Pek çok radikalleşmiş orta sınıf eylemcisi için suçlu “kemer sıkma”, büyük banka hortumcuları ve siyasi kleptokratlardır. Kapitalizmi reforme edebilecek ya da ahlakileştirebilecek ve “bireysel onurlarını” onarabilecek partiler arıyorlar. Yolsuz yetkilileri kovmak istiyorlar. Geleneksel solun işçilerin denetimindeki kamusal mülkiyet hedefindense “katılımcı demokrasi” istiyorlar.

 

SOLCU OLMAYAN SOL

Mevcut toplumsal kriz tarafından yaratılan özel koşullar altında solcu olmayan bir sol Avrupa’nın her yerinde yükseldi. Kendiliğinden, biçimsiz, “anarşik”, kurumların dışında ve “sokak merkezli” solcu olmayan sol, hürmetsiz (irreverent) bir tarzı benimsedi. Solcu olmayan sol, kökenlerinde siyasi partileri, iyi tanımlanmış programları ve disiplinli kadroları kendiliğindenlik ve kurumlara hürmet etmeme adına reddediyorlar.

Solcu olmayan solun desteği artıkça, işsizler, geçici işçiler, güvencesiz ve korunmasız sendikasız işçiler ve radikalleşmiş orta sınıf gösterilere katıldı ve kalabalıkları güvence olarak gördü. “Sokağın” çağrılarınca görevdeki hırsız yetkilileri devirmek için cezbedildiler.

 

İSPANYA, İTALYA VE YUNANİSTAN

Aşağı sınıflara kayan orta sınıfın öfkesini hedef alan bu hareketten çıkan İspanya’daki Podemos, Yunanistan’daki Syriza ve İtalya’daki Beş Yıldız, “onur ve saygı”nın onarılması sözü vererek iktidardan kopan herkesin beğenisini kazandı. “Kemer sıkmanın bitmesi” için biçimsiz çağrılar yaparken yalnızca muğlak biçimde yeni işler yaratacaklarını açıkladılar.
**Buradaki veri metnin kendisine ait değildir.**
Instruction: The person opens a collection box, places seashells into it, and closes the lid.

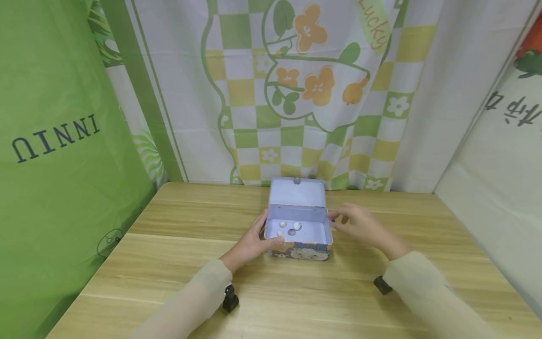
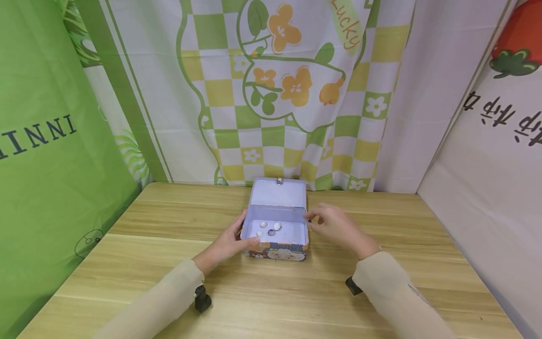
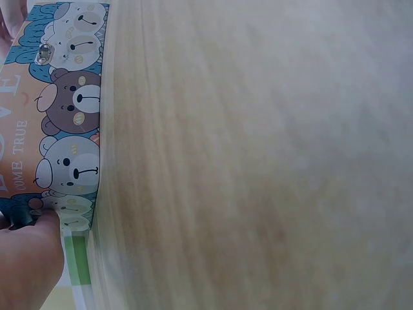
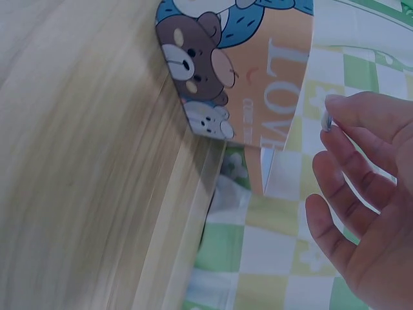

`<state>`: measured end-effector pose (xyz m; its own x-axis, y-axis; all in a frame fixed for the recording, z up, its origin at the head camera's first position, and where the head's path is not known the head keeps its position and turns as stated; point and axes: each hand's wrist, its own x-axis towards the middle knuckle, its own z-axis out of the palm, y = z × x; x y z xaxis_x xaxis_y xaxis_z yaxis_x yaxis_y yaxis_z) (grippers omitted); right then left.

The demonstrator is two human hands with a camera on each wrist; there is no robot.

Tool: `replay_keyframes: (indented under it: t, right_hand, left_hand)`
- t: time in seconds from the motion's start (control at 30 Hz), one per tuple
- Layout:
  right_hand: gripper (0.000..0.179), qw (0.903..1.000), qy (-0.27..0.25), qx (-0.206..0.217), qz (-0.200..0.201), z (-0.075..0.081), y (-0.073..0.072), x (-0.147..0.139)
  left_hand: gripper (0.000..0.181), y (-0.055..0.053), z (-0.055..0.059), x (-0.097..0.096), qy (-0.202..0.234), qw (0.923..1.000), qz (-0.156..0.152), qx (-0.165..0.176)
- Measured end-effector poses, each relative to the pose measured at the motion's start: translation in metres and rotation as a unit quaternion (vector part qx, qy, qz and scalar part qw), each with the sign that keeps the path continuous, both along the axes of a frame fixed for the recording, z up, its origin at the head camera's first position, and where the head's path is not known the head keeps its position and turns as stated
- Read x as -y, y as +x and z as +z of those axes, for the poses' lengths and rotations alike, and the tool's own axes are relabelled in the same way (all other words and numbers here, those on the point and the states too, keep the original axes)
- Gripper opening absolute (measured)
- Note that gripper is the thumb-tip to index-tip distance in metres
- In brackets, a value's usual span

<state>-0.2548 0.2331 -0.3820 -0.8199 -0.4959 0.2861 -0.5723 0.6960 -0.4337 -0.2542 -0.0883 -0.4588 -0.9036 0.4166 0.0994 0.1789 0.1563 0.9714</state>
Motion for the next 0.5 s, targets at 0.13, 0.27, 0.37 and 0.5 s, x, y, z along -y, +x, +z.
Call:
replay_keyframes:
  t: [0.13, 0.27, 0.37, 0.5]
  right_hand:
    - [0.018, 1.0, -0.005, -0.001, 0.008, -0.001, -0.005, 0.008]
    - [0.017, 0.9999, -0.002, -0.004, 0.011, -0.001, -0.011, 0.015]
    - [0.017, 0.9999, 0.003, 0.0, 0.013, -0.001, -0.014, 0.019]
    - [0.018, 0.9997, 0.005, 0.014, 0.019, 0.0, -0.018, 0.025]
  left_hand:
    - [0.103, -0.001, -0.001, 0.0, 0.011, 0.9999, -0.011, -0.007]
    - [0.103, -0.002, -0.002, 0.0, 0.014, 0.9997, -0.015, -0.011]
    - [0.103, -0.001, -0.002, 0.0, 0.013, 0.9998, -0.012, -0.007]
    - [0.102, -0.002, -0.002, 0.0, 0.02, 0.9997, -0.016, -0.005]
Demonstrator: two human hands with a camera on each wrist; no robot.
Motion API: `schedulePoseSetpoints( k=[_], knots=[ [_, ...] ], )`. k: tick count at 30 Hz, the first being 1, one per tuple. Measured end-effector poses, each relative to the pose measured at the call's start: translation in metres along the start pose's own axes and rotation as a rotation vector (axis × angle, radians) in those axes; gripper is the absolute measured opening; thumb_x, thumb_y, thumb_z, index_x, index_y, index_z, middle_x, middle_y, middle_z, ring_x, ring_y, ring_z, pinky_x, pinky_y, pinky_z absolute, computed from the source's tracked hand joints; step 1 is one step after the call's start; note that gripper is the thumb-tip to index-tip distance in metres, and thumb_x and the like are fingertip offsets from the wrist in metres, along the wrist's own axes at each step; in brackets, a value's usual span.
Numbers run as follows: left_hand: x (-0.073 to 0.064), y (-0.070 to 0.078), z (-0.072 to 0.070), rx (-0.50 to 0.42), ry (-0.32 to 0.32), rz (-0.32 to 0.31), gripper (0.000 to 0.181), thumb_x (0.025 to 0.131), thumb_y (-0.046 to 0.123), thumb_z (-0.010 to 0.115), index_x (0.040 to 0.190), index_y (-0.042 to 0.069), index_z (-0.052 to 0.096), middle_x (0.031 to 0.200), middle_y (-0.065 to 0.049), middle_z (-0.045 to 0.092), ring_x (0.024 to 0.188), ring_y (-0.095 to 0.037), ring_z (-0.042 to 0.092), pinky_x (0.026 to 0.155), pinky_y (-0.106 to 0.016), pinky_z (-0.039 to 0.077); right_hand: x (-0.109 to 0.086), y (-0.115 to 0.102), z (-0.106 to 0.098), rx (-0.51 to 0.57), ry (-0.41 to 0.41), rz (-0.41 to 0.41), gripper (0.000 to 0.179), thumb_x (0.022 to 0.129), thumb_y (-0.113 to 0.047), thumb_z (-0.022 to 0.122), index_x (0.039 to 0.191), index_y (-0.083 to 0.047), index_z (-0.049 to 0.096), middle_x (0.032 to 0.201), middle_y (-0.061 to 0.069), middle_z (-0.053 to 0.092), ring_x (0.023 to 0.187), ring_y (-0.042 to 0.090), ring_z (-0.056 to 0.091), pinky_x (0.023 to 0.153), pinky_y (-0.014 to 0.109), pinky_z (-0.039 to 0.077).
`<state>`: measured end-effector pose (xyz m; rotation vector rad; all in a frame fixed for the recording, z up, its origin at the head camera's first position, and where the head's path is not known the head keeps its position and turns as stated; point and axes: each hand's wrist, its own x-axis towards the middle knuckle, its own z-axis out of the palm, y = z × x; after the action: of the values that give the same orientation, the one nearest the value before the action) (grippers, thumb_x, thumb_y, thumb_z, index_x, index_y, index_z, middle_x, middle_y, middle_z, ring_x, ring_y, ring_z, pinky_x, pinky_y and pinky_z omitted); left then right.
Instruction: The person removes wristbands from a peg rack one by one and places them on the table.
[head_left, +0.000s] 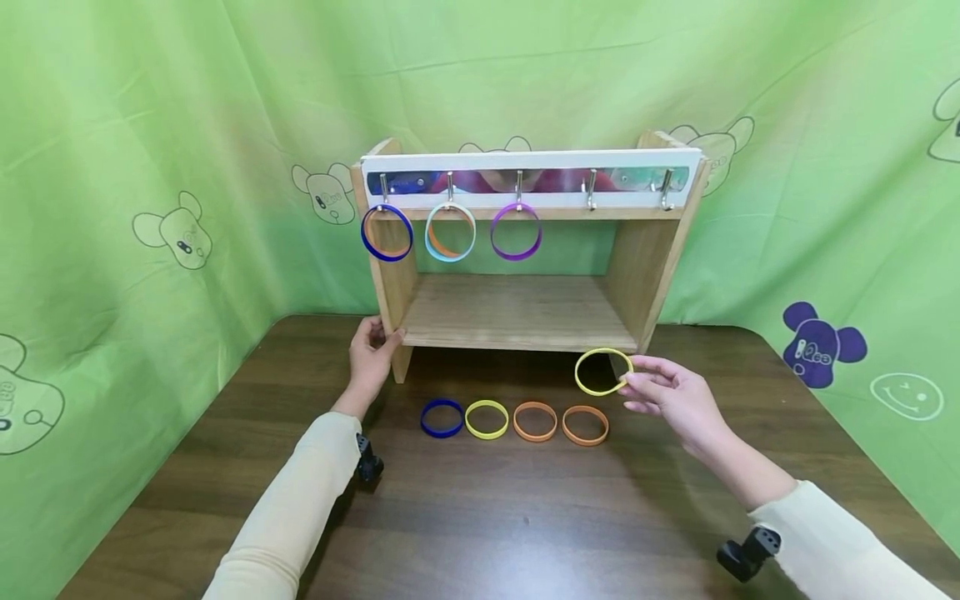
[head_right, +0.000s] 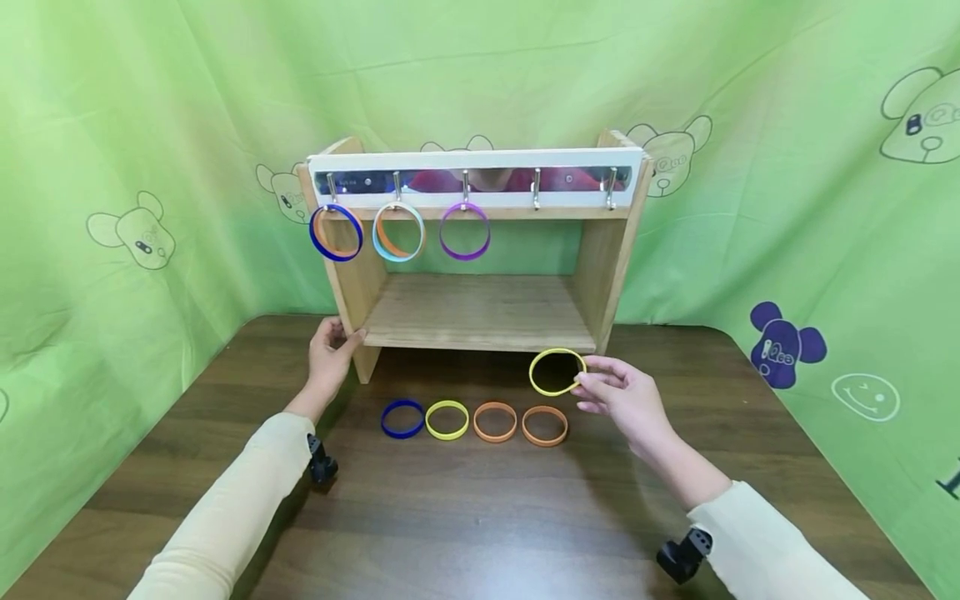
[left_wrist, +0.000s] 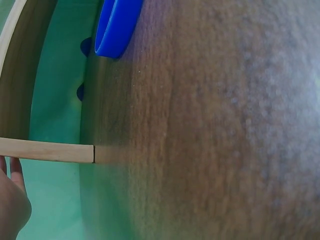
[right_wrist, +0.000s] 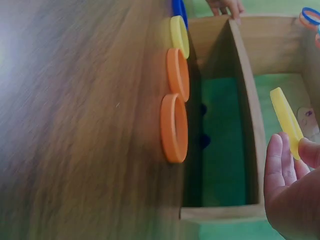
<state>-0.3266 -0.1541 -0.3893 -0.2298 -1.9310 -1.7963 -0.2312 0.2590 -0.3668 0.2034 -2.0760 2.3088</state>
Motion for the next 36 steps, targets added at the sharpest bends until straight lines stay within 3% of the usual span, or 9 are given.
schedulePoseSetpoints(
  k=[7, 10, 19, 23, 30, 36],
  knots=[
    [0.000, -0.001, 0.001, -0.007, 0.002, 0.013, 0.026, 0.089, -0.003, 0.066, 0.110, -0.013, 0.056, 0.100, -0.022, 0.060, 0.088, -0.015, 0.053, 0.072, -0.020, 0.047, -0.001, 0.016, -0.024, -0.070, -0.016, 0.018, 0.023, 0.093, -0.002, 0.064, 0.114, -0.009, 0.062, 0.091, 0.001, 0.072, 0.084, 0.016, 0.070, 0.075, 0.035, 0.056],
    [0.000, 0.000, 0.001, -0.009, 0.002, 0.013, 0.026, 0.088, -0.003, 0.066, 0.110, -0.013, 0.056, 0.101, -0.023, 0.060, 0.088, -0.016, 0.053, 0.072, -0.020, 0.047, -0.002, 0.021, -0.032, -0.061, -0.020, 0.063, 0.027, 0.093, -0.001, 0.064, 0.119, 0.000, 0.057, 0.091, 0.004, 0.072, 0.084, 0.017, 0.070, 0.076, 0.035, 0.056],
    [-0.001, 0.001, 0.001, -0.005, 0.004, 0.014, 0.025, 0.089, -0.004, 0.065, 0.110, -0.013, 0.056, 0.102, -0.026, 0.059, 0.088, -0.015, 0.053, 0.072, -0.019, 0.047, -0.005, 0.030, -0.049, -0.077, -0.024, 0.201, 0.021, 0.094, 0.002, 0.059, 0.113, -0.007, 0.057, 0.091, 0.006, 0.070, 0.083, 0.016, 0.069, 0.077, 0.033, 0.056],
    [0.000, 0.000, 0.001, -0.013, 0.006, 0.013, 0.025, 0.088, -0.005, 0.065, 0.110, -0.014, 0.055, 0.101, -0.024, 0.059, 0.087, -0.014, 0.053, 0.072, -0.019, 0.047, -0.009, 0.036, -0.056, -0.107, -0.019, 0.239, 0.022, 0.094, 0.002, 0.059, 0.116, -0.002, 0.056, 0.090, 0.006, 0.069, 0.082, 0.016, 0.069, 0.076, 0.034, 0.056],
    [0.013, -0.035, 0.001, -0.019, 0.029, -0.004, 0.029, 0.088, 0.001, 0.069, 0.112, -0.010, 0.057, 0.104, -0.023, 0.061, 0.089, -0.015, 0.054, 0.071, -0.019, 0.048, -0.012, 0.041, -0.063, -0.141, -0.015, 0.294, 0.031, 0.094, 0.001, 0.059, 0.124, 0.009, 0.050, 0.089, 0.006, 0.069, 0.081, 0.016, 0.069, 0.075, 0.033, 0.056],
    [0.012, -0.038, 0.002, -0.034, 0.038, 0.028, 0.027, 0.088, 0.005, 0.070, 0.109, -0.006, 0.059, 0.101, -0.019, 0.062, 0.089, -0.017, 0.056, 0.072, -0.023, 0.050, -0.015, 0.045, -0.067, -0.149, -0.033, 0.333, 0.032, 0.095, 0.004, 0.056, 0.124, 0.013, 0.048, 0.089, 0.006, 0.069, 0.081, 0.016, 0.069, 0.075, 0.032, 0.056]
  ],
)
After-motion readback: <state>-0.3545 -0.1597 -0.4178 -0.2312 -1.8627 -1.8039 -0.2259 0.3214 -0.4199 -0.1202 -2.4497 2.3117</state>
Ancak solcu olmayan solun liderliği açıkça aşağı sınıflara kaymakta olan orta sınıfın radikal olmayan duygularından etkileniyor.

Onlar asla sınıf mücadelelerine dahil olmuyorlar ve sınıf ideolojisini reddediyorlar. Solcu olmayan solun liderlerine göre toplumsal kutuplaşma seçmen tabanı yaratmak için bir araçtır. Onların küçük ölçekli yerel mücadelelere katılımı solcu olmayan solun liderlerinin gerçek toplumsal amaçları olduğunun “kanıtı” olarak sunuluyor.

 

SOLCU OLMAYAN SOL’UN DÖNÜŞÜMÜ: SOKAKTAN KAMUSAL GÖREVLERE

Sokaklardaki solcu olmayan sol, hızlıca seçimlere kaydı ve seçimlerin ardından geleneksel partilerle koalisyonlar kurmaya yöneldiler. Stratejik kararlar bireysel liderlerin küçük çevrelerince aldı: “Katılımcı demokrasi”yi yalnızca yerel mahalle eylemliliklerine ve meselelerine sınırlayarak yeniden tanımladılar- ulusal meselelerse “uzmanların” alanı olarak dışarıda tutuldu.

Solcu olmayan solun iktidara ilk ulaşan partisi Syriza, liderlerinin muhalefetteki radikal duruşuyla, hükümete geldiklerinde Yerleşik İktidar (IMF, Avrupa Komisyonu, Merkez Bankası’ndan oluşan troyka) karşısında utandırıcı konformizmleri arasındaki büyük açıyı yansıttı.

Syriza, orta sınıfların geçmişteki refahlarının kaybının ve günlük hayatlarındaki süregelen bozulmanın sorumlusu olarak gördükleri Brüksel’deki Avrupalı teknokrat elitlere olan hoşnutsuzlukların vücut bulduğu parti oldu. Syriza, onun vesayeti altında kalmayı sürdürürken Troyka’yı kınadı. AB elitlerini, kendi elit çıkarlarına uygun hareket ettikleri için, yani AB bankacılarını savundukları, borç ödemelerini zorla aldıkları ve altlarındaki tehdit ettikleri için en yüksek ahlaki mesajlarla yerdi. Pratikteyse Syriza asla Troyka politikalarının sınıfsal analizini yapmadı ve onlara “AB ortakları” olarak hitap etmeyi sürdürdü… onlar en vahşi talepleri dayatırken bile.

 

SAĞCILARA KİLİT ROLLER

İktidara geldiğinde, Syriza liderleri asla tek bir kitlesel eylem bile örgütlemediler ve AB’nin sömürgeci diktası karşısında asla bir genel grev tehdidinde bulunmadılar.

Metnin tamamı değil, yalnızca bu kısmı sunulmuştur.